▶ AIM OF THE EXERCISE
In the records that follow, the lines from the one containing "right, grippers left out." to the one containing "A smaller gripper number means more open", inclusive, are to be given again exactly.
- - -
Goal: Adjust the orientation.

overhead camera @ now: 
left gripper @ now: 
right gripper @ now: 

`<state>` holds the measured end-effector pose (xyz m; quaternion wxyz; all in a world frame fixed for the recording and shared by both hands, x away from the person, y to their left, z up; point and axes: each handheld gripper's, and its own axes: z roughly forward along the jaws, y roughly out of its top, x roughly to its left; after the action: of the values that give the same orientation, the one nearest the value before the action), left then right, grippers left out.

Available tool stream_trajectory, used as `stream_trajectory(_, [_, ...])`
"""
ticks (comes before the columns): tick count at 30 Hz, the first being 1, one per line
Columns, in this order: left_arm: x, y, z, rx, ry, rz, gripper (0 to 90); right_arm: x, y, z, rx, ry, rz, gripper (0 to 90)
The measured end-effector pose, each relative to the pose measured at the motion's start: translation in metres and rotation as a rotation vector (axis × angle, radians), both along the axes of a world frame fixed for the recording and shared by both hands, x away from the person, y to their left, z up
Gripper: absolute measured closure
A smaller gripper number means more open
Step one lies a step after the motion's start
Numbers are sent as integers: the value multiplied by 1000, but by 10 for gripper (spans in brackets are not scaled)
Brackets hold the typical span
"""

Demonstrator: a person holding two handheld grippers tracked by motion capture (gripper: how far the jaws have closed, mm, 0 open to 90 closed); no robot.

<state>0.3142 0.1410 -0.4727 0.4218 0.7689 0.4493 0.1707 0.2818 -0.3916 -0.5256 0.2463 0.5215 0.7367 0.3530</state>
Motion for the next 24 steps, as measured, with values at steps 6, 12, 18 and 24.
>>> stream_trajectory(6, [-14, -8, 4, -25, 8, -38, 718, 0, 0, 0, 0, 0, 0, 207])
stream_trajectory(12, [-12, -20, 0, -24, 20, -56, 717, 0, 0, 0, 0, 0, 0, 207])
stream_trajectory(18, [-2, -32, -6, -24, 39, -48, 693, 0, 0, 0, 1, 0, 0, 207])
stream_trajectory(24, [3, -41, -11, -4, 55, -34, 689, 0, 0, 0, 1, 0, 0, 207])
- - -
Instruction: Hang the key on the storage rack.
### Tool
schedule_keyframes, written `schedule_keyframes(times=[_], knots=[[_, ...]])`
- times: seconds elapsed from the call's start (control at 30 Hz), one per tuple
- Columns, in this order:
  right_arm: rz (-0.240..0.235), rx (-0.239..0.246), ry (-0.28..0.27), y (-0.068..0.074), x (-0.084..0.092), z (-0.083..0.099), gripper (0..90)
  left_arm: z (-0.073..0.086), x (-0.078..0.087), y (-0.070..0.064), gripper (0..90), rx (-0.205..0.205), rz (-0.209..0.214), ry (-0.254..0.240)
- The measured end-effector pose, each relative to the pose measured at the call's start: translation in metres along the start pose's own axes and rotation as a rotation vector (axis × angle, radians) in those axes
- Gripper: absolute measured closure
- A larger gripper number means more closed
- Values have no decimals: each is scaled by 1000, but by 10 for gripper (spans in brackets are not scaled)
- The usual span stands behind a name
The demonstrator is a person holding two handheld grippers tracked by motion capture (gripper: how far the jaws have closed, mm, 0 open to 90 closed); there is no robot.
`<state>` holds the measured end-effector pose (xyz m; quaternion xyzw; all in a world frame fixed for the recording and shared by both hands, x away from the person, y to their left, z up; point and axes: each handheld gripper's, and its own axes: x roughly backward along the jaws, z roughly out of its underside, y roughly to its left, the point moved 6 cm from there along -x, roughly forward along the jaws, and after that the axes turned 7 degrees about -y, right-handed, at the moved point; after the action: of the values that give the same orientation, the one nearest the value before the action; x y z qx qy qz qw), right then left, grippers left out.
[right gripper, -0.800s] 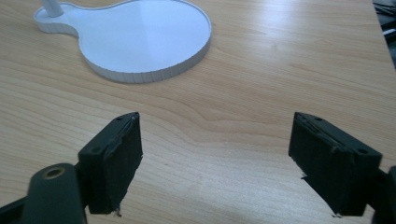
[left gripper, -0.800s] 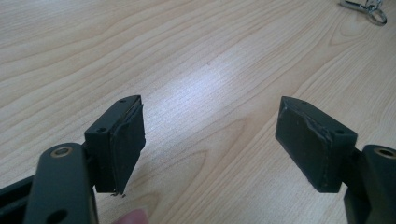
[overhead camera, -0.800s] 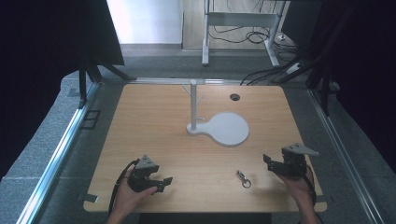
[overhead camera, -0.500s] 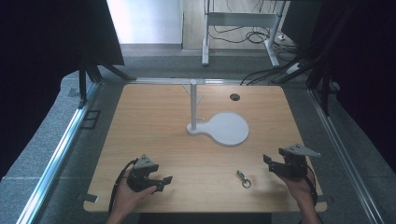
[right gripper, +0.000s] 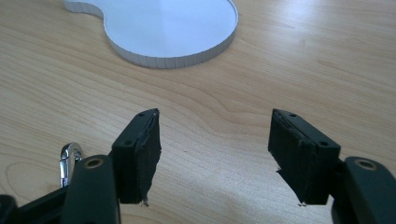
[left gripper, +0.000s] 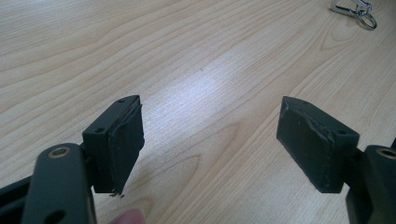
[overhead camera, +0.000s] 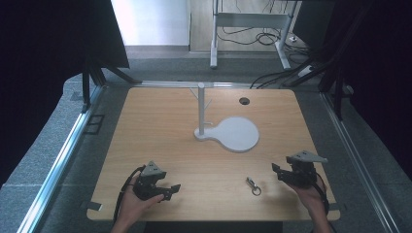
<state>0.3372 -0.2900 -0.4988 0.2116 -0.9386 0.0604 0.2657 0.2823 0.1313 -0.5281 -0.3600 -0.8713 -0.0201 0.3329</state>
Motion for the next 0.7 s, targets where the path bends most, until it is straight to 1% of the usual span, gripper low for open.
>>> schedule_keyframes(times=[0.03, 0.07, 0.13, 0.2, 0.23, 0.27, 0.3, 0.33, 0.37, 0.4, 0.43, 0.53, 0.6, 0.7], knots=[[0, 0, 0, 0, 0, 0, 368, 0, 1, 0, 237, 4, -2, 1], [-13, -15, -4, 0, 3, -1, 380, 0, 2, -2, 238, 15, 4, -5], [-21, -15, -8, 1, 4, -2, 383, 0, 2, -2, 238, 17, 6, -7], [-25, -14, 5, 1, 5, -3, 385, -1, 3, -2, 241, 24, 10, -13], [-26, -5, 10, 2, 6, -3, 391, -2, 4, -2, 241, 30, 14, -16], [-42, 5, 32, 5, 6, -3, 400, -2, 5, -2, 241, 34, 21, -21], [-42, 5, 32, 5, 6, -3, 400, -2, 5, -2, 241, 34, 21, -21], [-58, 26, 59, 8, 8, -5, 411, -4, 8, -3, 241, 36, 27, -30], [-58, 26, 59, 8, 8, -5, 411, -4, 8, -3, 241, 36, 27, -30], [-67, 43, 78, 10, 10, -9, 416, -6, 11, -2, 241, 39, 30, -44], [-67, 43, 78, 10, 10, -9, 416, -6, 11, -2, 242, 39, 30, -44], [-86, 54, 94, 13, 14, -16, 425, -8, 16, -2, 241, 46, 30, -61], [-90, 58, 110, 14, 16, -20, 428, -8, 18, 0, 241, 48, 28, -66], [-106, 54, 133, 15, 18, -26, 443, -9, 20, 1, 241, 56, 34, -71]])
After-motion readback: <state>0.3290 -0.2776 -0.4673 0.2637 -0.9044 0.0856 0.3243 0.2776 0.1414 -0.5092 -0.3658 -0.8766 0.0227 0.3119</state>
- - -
▶ ANSWER TO THIS EXERCISE
`<state>` holds the measured end-effector pose (xyz m; quaternion wxyz; all in a world frame fixed for the recording and shared by both hands, x away from the person, y to their left, z up; point and axes: each handheld gripper's, and its own axes: z roughly forward along the jaws, y roughly out of its top, x roughly to its left; after the action: of the values that give the same orientation, the one nearest the value before the action), left then right, grippers left out.

Available tool stream_trajectory, used as `stream_trajectory(_, [_, ...])`
"""
ticks (comes before the columns): tick count at 30 Hz, the first being 1, one per line
Columns, in this order: left_arm: x, y, z, rx, ry, rz, gripper (0 to 90); right_arm: x, y, z, rx, ry, rz, gripper (0 to 90)
The measured end-effector pose, each relative to the pose measured at the motion's start: translation in metres and rotation as a rotation vector (axis × angle, radians), both along the axes of a world frame fixed for the recording and shared by both hands, x away from the person, y to their left, z up
Gripper: absolute measured closure
A smaller gripper number means more open

The exercise asks for nothing more.